--- Recorded information ---
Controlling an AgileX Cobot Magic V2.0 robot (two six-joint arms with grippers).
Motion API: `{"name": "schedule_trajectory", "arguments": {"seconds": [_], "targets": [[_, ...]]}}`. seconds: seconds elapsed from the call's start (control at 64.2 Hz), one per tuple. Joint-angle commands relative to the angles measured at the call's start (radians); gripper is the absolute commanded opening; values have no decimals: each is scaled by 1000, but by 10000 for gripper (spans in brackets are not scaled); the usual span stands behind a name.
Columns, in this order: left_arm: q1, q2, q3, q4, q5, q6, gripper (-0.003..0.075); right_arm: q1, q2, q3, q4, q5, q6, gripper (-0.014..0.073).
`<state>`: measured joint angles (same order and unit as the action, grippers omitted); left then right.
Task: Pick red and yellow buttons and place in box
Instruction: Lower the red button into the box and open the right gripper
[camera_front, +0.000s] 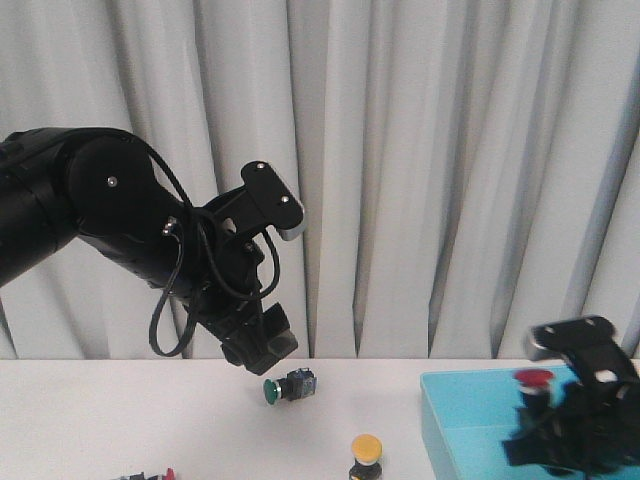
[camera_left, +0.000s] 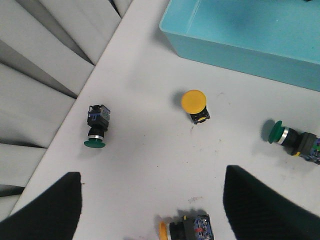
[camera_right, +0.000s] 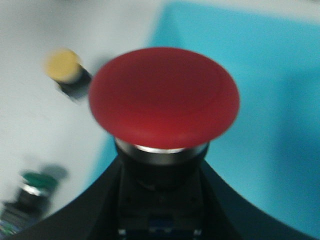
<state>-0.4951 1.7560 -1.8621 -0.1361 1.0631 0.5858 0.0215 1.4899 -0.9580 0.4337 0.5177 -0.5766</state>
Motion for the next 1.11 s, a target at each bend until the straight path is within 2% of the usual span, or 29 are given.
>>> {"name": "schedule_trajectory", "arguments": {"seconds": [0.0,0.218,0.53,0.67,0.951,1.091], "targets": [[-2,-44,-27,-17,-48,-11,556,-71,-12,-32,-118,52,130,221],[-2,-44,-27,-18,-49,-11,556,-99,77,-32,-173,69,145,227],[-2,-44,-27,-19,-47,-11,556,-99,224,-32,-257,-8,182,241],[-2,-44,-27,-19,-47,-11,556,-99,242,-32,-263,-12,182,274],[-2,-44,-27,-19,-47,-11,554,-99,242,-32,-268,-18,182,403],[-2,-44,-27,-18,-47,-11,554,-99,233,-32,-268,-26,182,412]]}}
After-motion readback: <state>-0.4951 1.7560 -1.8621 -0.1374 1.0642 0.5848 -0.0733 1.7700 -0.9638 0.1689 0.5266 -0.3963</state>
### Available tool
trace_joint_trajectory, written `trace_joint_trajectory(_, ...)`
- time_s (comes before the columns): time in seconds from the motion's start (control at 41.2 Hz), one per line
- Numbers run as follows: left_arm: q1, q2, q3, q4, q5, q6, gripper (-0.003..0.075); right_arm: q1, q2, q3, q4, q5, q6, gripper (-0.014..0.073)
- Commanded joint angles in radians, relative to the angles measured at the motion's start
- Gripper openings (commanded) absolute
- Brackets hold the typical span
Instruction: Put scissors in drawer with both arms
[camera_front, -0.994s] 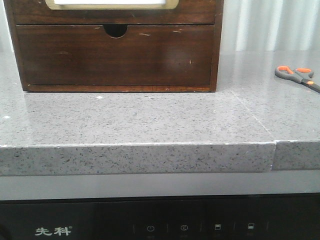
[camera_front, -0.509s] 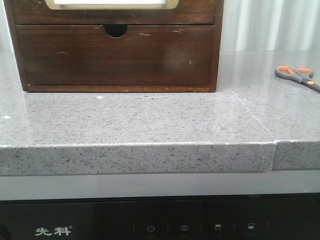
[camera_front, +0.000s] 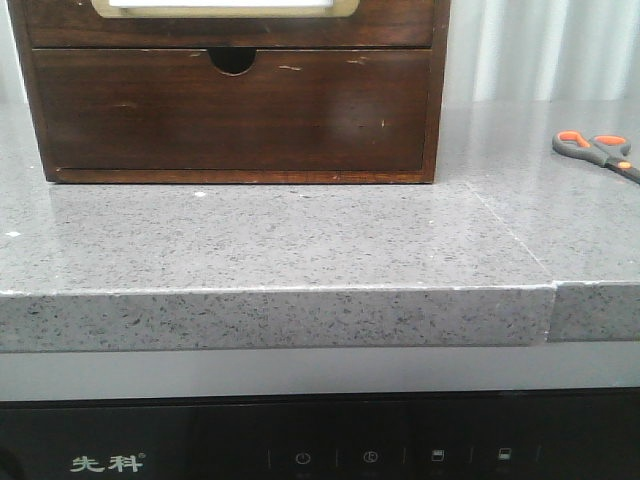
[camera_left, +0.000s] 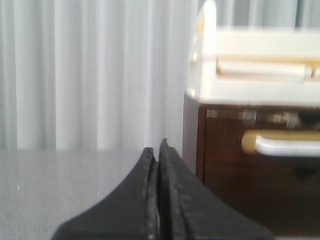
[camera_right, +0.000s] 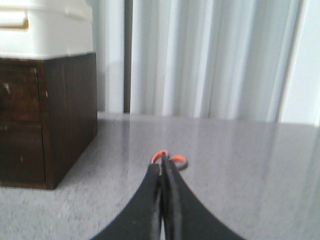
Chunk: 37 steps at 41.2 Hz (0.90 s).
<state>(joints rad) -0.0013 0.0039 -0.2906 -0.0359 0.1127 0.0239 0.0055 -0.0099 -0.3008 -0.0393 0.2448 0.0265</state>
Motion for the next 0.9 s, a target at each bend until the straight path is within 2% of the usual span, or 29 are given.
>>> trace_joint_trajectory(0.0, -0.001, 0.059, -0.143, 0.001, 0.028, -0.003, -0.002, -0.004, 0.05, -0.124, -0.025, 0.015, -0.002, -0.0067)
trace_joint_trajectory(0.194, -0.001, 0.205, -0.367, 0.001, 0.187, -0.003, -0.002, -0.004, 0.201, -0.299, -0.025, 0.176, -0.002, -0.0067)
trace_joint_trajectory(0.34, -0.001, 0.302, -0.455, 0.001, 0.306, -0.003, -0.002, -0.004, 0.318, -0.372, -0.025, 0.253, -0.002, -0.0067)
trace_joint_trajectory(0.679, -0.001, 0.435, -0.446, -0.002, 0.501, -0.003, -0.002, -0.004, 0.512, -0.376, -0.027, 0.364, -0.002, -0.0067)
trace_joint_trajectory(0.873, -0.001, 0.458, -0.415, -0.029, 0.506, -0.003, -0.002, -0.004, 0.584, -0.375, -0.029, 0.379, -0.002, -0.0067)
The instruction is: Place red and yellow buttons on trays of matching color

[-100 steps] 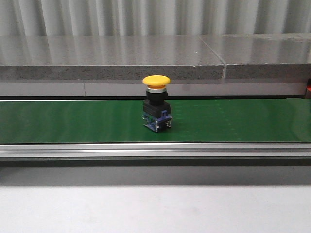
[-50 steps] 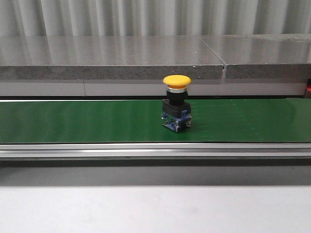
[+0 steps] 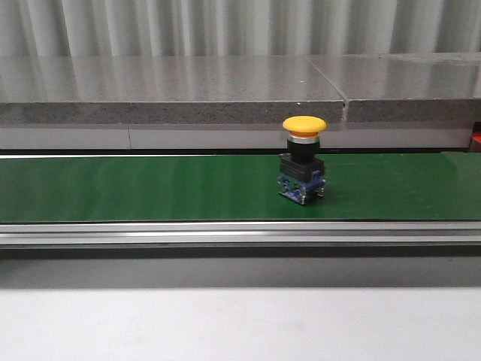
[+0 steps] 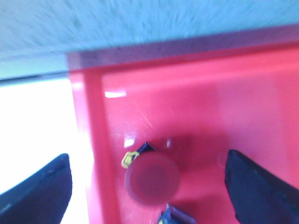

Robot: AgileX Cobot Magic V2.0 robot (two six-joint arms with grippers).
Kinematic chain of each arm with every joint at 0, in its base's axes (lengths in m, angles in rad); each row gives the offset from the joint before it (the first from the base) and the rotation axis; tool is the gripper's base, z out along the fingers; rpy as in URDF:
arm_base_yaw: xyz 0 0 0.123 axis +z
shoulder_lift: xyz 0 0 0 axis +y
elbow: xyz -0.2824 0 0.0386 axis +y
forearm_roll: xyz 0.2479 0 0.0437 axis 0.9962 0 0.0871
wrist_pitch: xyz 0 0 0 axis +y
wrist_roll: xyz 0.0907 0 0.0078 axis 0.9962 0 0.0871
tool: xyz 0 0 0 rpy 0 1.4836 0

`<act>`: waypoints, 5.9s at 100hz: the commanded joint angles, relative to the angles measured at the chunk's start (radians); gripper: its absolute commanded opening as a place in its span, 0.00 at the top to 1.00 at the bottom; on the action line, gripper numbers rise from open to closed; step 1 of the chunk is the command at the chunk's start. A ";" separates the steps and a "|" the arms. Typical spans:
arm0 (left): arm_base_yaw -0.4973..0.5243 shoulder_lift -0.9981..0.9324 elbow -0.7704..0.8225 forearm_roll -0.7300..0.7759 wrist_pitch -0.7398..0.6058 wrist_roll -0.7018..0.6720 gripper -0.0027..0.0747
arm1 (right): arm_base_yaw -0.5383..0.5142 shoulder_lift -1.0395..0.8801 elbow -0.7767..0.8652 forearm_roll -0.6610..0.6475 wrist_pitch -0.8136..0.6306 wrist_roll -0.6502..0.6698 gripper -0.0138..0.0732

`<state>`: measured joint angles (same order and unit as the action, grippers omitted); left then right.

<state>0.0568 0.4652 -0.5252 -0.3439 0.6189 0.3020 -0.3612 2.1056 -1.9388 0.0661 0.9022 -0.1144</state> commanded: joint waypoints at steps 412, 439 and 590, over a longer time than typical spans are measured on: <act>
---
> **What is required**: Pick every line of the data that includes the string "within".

> **Output for this exercise**:
Motion for the next 1.11 s, a target at each bend until the straight path is within 2% of the usual span, or 29 are given.
Motion for the next 0.9 s, a target at each bend until the straight path is within 2% of the usual span, or 29 are given.

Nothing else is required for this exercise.